**PROMPT:** Return the listing below exactly. Leave its pictures out.
[GIVEN DATA Boundary: Start]
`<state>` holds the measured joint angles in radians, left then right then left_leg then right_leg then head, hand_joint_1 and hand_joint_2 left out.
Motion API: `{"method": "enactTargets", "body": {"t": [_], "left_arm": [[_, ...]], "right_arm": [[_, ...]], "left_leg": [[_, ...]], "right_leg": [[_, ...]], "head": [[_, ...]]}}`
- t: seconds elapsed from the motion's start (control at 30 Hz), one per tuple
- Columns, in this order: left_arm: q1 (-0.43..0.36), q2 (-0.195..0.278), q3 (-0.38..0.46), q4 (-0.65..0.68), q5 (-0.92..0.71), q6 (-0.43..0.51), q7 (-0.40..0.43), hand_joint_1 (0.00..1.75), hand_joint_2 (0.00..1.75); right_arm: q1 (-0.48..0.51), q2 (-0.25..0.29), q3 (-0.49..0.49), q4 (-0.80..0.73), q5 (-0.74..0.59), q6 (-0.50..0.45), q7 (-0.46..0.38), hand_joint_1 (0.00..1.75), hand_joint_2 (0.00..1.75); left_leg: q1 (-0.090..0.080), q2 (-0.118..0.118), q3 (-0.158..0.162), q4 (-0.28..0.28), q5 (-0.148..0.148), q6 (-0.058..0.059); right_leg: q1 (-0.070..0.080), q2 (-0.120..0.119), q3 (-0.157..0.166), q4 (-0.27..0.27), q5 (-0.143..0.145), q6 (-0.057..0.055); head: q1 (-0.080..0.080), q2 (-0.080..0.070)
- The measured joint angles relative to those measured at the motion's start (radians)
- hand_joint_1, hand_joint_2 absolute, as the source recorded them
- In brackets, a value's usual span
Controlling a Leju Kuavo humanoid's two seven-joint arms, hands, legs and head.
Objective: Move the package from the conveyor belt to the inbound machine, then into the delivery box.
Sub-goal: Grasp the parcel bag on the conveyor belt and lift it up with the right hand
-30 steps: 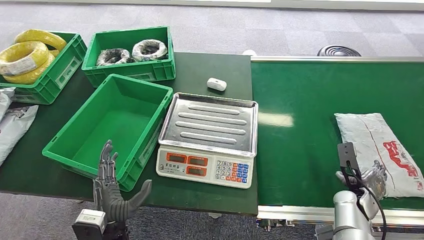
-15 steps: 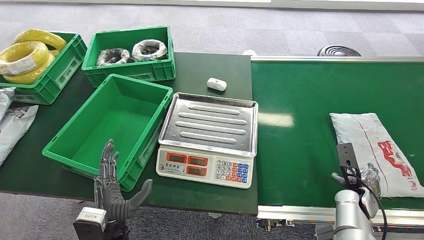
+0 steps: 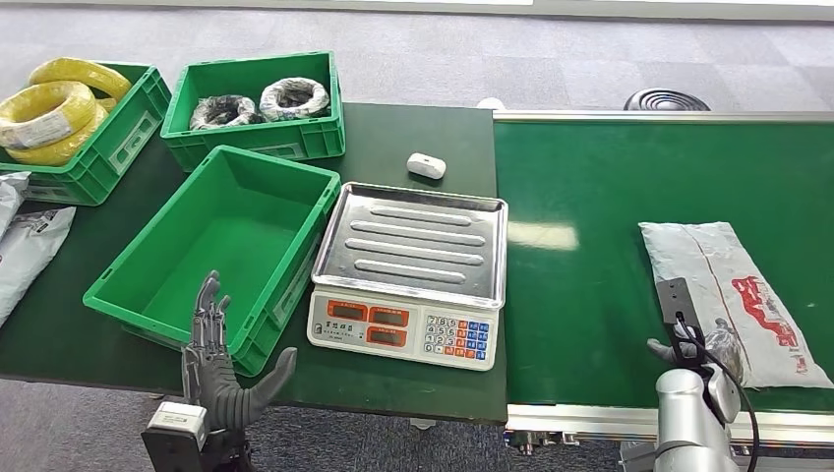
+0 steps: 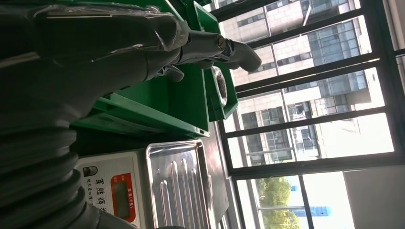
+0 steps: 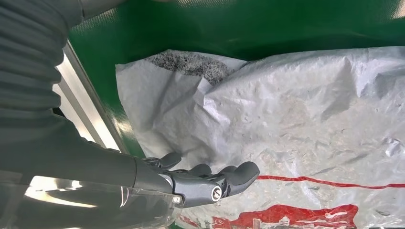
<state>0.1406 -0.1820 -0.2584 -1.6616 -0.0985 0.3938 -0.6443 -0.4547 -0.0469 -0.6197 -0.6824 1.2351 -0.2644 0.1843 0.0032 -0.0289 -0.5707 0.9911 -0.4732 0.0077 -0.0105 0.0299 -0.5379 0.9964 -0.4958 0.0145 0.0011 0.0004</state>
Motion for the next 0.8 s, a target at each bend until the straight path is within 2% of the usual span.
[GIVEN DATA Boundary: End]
**EXPECTED ANSWER:**
`<state>` holds the measured joint angles in radians, left then right then left_leg then right_leg then head, hand_joint_1 and hand_joint_2 left out.
Motion API: `{"method": "enactTargets", "body": {"t": [_], "left_arm": [[_, ...]], "right_arm": [[_, ...]], "left_leg": [[_, ...]], "right_leg": [[_, ...]], "head": [[_, ...]]}}`
- t: seconds elapsed from the motion's start (control at 30 Hz), one per tuple
- Columns, in this order: left_arm: q1 (-0.43..0.36), q2 (-0.195..0.278), q3 (-0.38..0.46), q4 (-0.65..0.68), q5 (-0.92..0.71), q6 (-0.43..0.51), q7 (-0.40..0.43), hand_joint_1 (0.00..1.75), hand_joint_2 (0.00..1.75); right_arm: q1 (-0.48..0.51), q2 (-0.25..0.29), q3 (-0.49..0.49), q4 (-0.80..0.73), q5 (-0.74..0.59), q6 (-0.50..0.45), q7 (-0.46..0.38), hand_joint_1 (0.00..1.75), hand_joint_2 (0.00..1.75); left_leg: q1 (-0.090..0.080), q2 (-0.118..0.118), q3 (-0.158..0.162), q4 (-0.28..0.28), q5 (-0.148..0.148), q6 (-0.058..0.059); right_leg: q1 (-0.070..0.080), q2 (-0.120..0.119), q3 (-0.157..0.166), q4 (-0.27..0.27), q5 (-0.143..0.145), q6 (-0.057..0.055); head: q1 (-0.080..0.080), q2 (-0.080..0.070)
- The measured joint angles relative to those measured at the motion's start (radians)
- hand_joint_1, hand_joint_2 absolute, as the source recorded them
- In brackets, a value's usual span
Controlling a Leju Kuavo humanoid's two seven-joint arms, hands, legs and head.
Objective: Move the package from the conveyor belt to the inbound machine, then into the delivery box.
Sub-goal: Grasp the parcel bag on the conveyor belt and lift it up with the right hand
-30 steps: 
-15 steps: 
+0 steps: 
+0 steps: 
+0 steps: 
<state>0.1406 -0.1820 -0.2584 -1.6616 -0.0985 0.3938 -0.6443 -0.4547 -0.0469 -0.6197 -0.6824 1.2351 -0.2644 0.1843 0.0032 -0.0289 -0.5707 0.9911 -0.4732 0.0077 -0.0105 0.0299 -0.5379 0.9964 -0.4958 0.0145 0.0011 0.0004</state>
Motion for the next 0.8 s, a target at each bend until the straight path is within 2% of the usual span.

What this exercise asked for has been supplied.